### TASK DETAILS
The answer must be an exact copy of the lines from the top of the listing below through the line with "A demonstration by", with no pictures.

### DATA EXCERPT
>>>>

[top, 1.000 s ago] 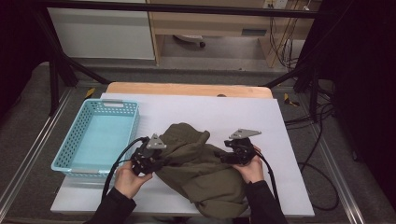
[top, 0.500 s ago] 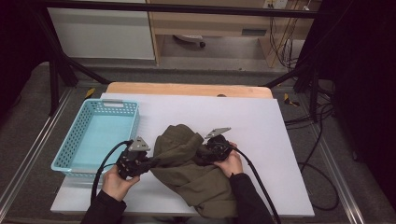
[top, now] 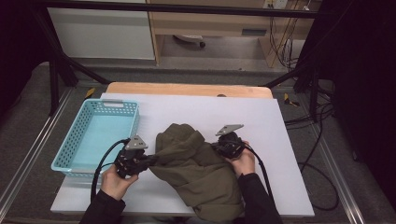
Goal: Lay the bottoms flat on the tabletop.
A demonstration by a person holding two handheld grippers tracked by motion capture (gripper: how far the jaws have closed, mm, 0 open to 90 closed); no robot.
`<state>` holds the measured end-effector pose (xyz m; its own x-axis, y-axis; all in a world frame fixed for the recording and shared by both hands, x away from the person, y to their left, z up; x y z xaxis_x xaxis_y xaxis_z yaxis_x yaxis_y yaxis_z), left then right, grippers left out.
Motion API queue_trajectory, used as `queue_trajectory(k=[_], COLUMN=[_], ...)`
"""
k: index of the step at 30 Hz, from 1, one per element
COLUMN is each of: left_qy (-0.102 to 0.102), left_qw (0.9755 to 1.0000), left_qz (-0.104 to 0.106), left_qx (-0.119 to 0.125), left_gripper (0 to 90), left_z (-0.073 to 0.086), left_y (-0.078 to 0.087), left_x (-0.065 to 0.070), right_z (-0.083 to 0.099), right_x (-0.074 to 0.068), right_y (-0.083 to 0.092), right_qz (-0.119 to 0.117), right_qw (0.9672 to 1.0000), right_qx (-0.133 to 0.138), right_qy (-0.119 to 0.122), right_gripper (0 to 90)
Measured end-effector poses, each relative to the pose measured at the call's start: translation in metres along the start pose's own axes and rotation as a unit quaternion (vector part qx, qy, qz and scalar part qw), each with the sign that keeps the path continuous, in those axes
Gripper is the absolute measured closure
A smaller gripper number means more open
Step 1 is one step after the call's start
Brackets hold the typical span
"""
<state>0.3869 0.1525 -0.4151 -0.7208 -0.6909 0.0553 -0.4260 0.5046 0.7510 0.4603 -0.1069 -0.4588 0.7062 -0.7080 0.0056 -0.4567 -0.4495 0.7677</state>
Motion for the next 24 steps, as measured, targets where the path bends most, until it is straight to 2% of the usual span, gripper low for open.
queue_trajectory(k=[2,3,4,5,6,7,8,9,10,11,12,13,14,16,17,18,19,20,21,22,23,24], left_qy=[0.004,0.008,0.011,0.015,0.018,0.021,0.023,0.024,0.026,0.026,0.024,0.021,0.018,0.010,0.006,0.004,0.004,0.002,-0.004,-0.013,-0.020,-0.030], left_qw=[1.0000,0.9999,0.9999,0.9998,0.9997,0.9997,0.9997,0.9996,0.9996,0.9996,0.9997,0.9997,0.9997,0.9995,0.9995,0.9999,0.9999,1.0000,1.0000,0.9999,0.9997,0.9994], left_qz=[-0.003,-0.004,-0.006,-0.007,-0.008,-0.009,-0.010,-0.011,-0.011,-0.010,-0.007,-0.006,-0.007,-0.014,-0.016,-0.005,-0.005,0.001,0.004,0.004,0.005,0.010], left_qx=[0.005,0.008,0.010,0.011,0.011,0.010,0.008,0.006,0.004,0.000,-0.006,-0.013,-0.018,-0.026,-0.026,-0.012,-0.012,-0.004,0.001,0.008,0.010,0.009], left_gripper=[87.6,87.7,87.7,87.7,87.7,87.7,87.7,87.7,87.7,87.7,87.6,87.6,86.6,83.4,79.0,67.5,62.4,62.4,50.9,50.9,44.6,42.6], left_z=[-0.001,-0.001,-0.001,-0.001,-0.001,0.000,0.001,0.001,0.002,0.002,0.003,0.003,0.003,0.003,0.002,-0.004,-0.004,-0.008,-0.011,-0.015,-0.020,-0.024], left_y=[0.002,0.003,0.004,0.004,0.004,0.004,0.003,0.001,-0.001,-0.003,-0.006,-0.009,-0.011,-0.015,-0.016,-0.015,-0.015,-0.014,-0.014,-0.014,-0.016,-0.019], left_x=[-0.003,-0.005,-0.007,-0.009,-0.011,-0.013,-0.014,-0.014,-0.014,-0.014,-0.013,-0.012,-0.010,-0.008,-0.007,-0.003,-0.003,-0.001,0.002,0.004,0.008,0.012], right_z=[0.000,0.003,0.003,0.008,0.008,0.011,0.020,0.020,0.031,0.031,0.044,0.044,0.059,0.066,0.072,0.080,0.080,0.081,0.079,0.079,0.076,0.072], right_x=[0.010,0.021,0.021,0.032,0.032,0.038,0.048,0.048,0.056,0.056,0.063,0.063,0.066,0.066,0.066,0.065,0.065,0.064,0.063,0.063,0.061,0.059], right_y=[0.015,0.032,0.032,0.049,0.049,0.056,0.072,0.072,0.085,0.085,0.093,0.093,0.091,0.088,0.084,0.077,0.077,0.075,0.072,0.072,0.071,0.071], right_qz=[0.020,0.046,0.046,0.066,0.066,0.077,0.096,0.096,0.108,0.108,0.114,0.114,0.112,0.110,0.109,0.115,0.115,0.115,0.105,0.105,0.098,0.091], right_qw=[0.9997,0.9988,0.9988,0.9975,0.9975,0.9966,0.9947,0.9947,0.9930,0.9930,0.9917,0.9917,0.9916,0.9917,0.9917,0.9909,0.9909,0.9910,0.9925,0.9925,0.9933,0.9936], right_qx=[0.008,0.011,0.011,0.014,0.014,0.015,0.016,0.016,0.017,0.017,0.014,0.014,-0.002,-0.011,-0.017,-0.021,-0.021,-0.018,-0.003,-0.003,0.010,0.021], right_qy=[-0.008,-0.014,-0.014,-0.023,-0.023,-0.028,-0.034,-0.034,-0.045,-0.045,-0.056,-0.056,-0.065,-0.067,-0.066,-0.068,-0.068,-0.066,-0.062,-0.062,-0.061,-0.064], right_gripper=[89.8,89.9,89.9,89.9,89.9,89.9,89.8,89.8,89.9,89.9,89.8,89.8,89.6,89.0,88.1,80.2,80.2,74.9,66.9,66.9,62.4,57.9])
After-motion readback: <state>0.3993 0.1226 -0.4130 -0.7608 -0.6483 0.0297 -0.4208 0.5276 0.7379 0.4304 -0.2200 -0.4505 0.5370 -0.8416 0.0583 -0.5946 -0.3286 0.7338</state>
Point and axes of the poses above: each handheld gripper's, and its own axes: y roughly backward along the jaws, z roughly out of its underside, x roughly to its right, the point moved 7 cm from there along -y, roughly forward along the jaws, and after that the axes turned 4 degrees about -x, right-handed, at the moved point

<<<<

### EXPECTED ANSWER
[top, 1.000 s ago] 
[top, 0.500 s ago] 
[top, now] 
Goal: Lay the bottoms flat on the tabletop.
A demonstration by a person holding two handheld grippers tracked by motion capture (gripper: how far the jaws have closed, mm, 0 open to 90 closed); no robot.

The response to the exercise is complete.